Issue: Does Section 68 of the Revised
Administrative Code (RAC) constitute an undue delegation of legislative power?
RULING: Yes. The authority to create municipal
corporations is essentially legislative in nature. Sec 68 of the RAC, insofar
as it grants to the President the power to create municipalities does not meet
the well-settled requirements for a valid delegation of the power to fix the
details in the enforcement of a law. It does not enunciate any policy to be
carried out or implemented by the President. Indeed, without a statutory
declaration of policy xxx, there would be no means to determine, with
reasonable certainty, whether the delegate has acted within or beyond the scope
of his authority.* It is essential, to forestall a violation of the principle
of separation of powers, that the law: (a) be complete in itself x x x and (b) x
x x fix a standard to which the delegate must conform x x x.
The completeness test and sufficient standard test
must be applied concurrently, not alternatively.
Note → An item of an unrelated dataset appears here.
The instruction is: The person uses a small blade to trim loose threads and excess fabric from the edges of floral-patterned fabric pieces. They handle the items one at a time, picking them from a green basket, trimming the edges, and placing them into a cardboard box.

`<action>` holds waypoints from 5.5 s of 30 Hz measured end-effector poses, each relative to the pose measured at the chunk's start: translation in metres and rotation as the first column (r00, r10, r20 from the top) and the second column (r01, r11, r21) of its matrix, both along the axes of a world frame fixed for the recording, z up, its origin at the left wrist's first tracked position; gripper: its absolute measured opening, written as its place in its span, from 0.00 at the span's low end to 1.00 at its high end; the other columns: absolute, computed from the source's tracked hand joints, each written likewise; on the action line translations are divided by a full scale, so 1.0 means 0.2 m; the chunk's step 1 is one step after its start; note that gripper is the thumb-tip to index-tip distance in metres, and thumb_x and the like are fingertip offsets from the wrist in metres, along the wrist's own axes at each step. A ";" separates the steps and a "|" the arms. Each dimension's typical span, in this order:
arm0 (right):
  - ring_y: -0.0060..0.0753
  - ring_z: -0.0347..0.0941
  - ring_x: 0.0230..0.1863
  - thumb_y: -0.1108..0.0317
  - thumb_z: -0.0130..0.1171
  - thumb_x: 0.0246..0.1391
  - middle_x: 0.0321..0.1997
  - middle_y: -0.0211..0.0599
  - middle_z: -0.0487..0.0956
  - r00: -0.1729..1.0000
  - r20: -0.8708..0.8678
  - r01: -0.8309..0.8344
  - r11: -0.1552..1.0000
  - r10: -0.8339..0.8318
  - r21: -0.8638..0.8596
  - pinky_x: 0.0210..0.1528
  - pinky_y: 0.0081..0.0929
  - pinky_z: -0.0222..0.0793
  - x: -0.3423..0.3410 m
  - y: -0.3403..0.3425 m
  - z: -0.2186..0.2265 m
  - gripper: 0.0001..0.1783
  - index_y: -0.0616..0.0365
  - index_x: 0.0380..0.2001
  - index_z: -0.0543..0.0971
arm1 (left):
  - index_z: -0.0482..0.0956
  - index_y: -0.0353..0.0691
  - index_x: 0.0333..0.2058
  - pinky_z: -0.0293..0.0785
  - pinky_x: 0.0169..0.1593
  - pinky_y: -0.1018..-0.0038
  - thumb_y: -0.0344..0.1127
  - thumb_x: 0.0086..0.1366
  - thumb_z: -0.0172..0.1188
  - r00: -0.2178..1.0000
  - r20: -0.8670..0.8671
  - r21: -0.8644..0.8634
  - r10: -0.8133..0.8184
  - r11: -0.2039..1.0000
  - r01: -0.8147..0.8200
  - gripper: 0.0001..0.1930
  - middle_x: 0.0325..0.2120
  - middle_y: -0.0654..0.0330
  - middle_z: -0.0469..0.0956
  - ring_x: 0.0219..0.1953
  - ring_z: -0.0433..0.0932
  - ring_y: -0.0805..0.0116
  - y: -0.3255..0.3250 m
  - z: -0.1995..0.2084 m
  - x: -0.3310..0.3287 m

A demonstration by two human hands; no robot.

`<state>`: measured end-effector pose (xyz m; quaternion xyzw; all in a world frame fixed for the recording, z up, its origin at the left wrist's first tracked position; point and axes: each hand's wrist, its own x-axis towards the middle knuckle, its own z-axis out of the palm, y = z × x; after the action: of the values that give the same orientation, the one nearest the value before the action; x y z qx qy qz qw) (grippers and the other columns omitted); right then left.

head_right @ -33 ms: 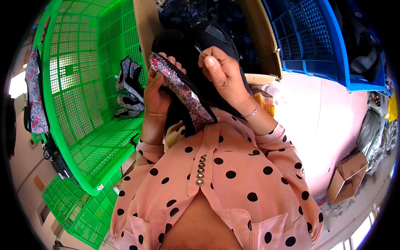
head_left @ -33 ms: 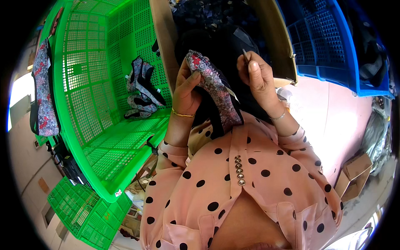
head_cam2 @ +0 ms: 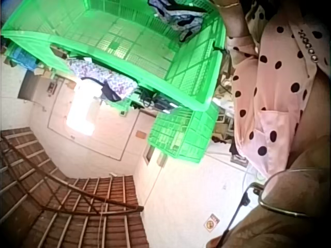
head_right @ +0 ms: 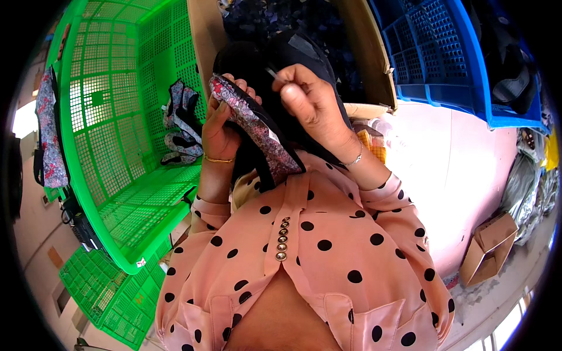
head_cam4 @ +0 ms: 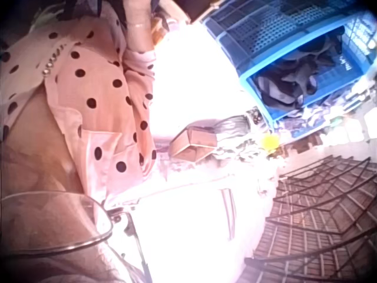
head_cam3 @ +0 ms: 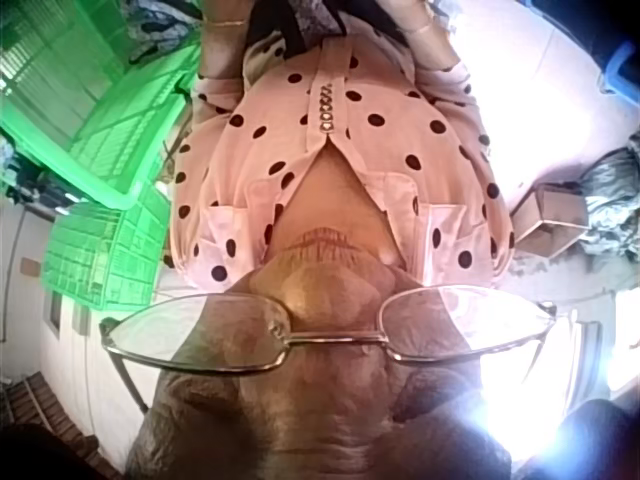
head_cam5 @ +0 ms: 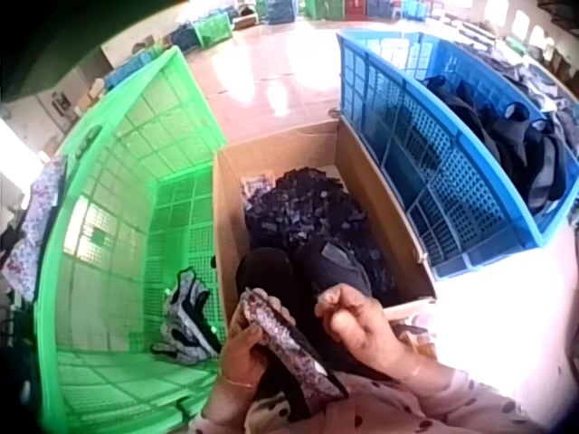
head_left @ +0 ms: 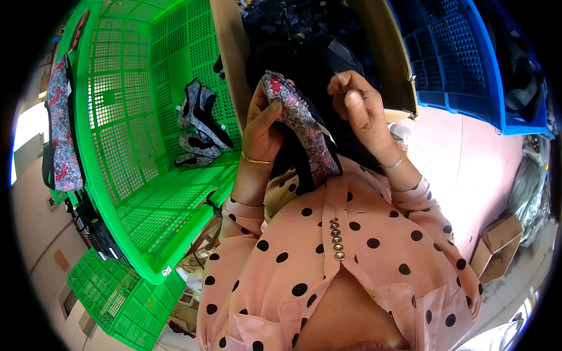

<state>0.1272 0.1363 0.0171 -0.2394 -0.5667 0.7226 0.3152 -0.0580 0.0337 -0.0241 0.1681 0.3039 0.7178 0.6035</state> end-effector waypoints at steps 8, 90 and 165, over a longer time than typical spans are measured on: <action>0.39 0.71 0.25 0.73 0.66 0.49 0.29 0.41 0.75 0.981 0.179 -0.086 0.664 -0.073 0.742 0.30 0.22 0.68 -0.06 0.00 0.08 0.16 0.62 0.40 0.73 | 0.66 0.38 0.53 0.71 0.53 0.71 0.29 0.59 0.61 0.999 -0.001 -0.049 0.049 0.998 -0.049 0.23 0.43 0.60 0.75 0.45 0.76 0.69 0.01 0.10 0.05; 0.52 0.70 0.19 0.55 0.58 0.59 0.16 0.50 0.72 0.727 0.635 -0.087 0.882 -0.261 0.463 0.21 0.37 0.64 0.25 0.02 -0.02 0.19 0.62 0.27 0.76 | 0.82 0.33 0.33 0.73 0.35 0.84 0.33 0.59 0.67 0.458 -0.704 -0.299 -0.542 0.812 0.501 0.09 0.26 0.64 0.80 0.30 0.76 0.81 0.56 0.24 0.11; 0.12 0.69 0.30 0.68 0.68 0.50 0.27 0.30 0.77 0.811 0.278 -0.495 0.857 0.516 -0.144 0.31 0.17 0.65 0.22 -0.10 0.16 0.14 0.64 0.35 0.75 | 0.65 0.31 0.54 0.70 0.50 0.76 0.35 0.42 0.78 0.374 -0.566 -0.404 -0.735 0.643 0.651 0.41 0.45 0.59 0.73 0.47 0.71 0.75 -0.11 0.46 0.10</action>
<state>0.1707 0.1154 0.0489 -0.1993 -0.6281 0.7521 0.0121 -0.0373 0.0118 0.0670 0.4985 0.4451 0.2613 0.6965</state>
In delegating legislative
power to another branch of the government by law, it is essential, to forestall
a violation of the principle of separation of powers, that said law: (a) be
complete in itself—it must set forth therein the policy to be executed, carried
out or implemented by the delegate—and (b) x x x fix a standard—the limits of
which are sufficiently determinate or determinable—to which the delegate must
conform in the performance of his functions.
Section 68 of the Revised Administrative Code does
not meet these well settled requirements for a valid delegation of the power to
fix the details in the enforcement of a law. It does not enunciate any policy
to be carried out or implemented by the President. Neither does it give a
standard sufficiently precise to avoid the evil effects above referred to.
If the President could create a municipality, he
could, in effect, remove any of its officials, by creating a new municipality
and including therein the barrio in which the official concerned resides, for
his office would thereby become vacant. Thus, by merely brandishing the power
to create a new municipality (if he had it), without actually creating it, he
could compel local officials to submit to his dictation, thereby, in effect,
exercising over them the power of control denied to him by the Constitution.
WHEREFORE, the Executive Orders in question are hereby declared null and
void ab initio and the respondent permanently restrained from passing in audit
any expenditure of public funds in implementation of said Executive Orders or
any disbursement by the municipalities above referred to.